The doctor suggested my parents install an air filter near my bed, and so, a clamorous filter became my new unsightly obsession at home. All night, I stared at its bleak lifeless parts. This obscure ritual kept me up, which in a way solved my nightmare problem. However, the contraption broke on the second morning. My parents wheeled the monstrosity from my room, and thus the black haunting figure reemerged–no longer in occultation.
It's been five days without the filter now. A potted plant occupies the empty area where the filter once laid. The week was uneventful albeit the dreams, though I did not remember having the dream last night. I slept well and woke up at 6:42AM. My father drives me, but I arrive late to school. My regular homeroom teacher might have pardoned me, but Mr. Frank, our loathsome substitute teacher for today, writes my name onto a Principal's Report:
“Kelsen Farley, Detention after school”.
He hands me the paper.
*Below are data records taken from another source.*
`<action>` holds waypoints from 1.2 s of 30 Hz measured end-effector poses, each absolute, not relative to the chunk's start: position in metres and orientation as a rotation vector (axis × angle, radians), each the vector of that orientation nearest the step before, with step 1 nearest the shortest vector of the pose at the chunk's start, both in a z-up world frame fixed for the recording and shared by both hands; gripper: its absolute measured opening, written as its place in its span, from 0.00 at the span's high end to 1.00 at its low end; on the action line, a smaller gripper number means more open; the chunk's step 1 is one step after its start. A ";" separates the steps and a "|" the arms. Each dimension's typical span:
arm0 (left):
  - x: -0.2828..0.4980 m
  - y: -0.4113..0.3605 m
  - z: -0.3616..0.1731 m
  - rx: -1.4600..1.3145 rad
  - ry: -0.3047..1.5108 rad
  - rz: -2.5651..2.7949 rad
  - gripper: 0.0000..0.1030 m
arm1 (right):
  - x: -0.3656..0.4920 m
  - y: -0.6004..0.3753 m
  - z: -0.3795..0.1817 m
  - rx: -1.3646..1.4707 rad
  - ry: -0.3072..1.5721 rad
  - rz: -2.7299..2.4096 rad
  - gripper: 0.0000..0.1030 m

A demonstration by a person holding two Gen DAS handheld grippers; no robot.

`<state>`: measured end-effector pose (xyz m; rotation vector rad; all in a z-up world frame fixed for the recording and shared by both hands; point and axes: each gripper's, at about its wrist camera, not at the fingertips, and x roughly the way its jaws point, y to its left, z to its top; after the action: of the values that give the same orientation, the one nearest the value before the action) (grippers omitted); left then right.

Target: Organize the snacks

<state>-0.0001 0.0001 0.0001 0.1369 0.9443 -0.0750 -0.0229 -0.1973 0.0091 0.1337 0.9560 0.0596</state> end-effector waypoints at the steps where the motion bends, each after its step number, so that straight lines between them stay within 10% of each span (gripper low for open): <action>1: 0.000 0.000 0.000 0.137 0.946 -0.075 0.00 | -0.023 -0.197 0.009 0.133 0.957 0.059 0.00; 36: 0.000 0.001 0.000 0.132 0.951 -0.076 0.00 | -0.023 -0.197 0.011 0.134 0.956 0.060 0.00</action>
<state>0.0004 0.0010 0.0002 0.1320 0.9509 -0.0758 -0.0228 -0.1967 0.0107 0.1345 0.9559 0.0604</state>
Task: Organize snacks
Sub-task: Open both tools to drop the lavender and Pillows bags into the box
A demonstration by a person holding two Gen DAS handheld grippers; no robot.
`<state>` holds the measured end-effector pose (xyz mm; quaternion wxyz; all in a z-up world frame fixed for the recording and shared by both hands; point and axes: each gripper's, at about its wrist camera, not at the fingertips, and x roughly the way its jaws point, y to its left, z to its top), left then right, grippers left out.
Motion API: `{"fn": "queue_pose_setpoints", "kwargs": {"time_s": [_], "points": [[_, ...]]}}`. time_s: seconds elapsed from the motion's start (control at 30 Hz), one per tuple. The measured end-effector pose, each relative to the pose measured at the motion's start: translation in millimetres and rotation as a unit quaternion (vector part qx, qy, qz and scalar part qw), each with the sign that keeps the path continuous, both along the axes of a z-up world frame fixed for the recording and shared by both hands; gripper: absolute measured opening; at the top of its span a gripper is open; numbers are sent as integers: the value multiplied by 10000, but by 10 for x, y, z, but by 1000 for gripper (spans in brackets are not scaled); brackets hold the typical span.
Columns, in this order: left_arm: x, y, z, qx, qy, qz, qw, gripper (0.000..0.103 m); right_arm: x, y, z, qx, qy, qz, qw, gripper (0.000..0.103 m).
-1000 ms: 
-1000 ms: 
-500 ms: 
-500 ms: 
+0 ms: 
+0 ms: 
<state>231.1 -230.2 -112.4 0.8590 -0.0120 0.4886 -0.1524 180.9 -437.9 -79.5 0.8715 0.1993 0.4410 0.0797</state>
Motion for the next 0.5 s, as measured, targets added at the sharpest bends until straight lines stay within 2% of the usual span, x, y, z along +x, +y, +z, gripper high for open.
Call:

Inside my thoughts, I criticize Mr. Frank's crooked handwriting, which resembles chicken scratch. I serve my detention before departing school grounds. Once the hour was done, a woman excuses me. I am free to return home. But unlike the friendly nurse in the doctor's office, her face warrants no smile.
I step out. I walk fifteen minutes across two long baseball fields, but my eyes do not wander from the ground. I see bases among bases, and the terrain does not change until the fences and gray pavement approach. A solid rock no larger than a baseball stood in my path. An arm extends in my frustration, picking up the rock. I fling it to the air. I look up in the process. The projectile lands with ease 50 feet ahead. I see red; the literal burning pigments catch my eye. The fiery sky contrasts from the green esplanade I partook, a beautiful sunset. I run toward the rock and I am almost home. When I approach my block, debris dances in the air. I fear that I will choke as in my dreams, but I do not.
For the first time, I feel immortal. I sense a fire nearby. I run faster, worrying about my parents. My house is untouched. The house burning is not ours; no one was home at the time. Then vertigo affects me; I fall. I recognize a lost, but familiar figure with paws spotted calico like the flames, with brown dark eyes that soothe my soul, whiskers like thin fishing wire. She wears the collar I gave her six years ago, but I cannot breathe as the silhouette fades to shadows. I, Kelsen Farley, am not scared.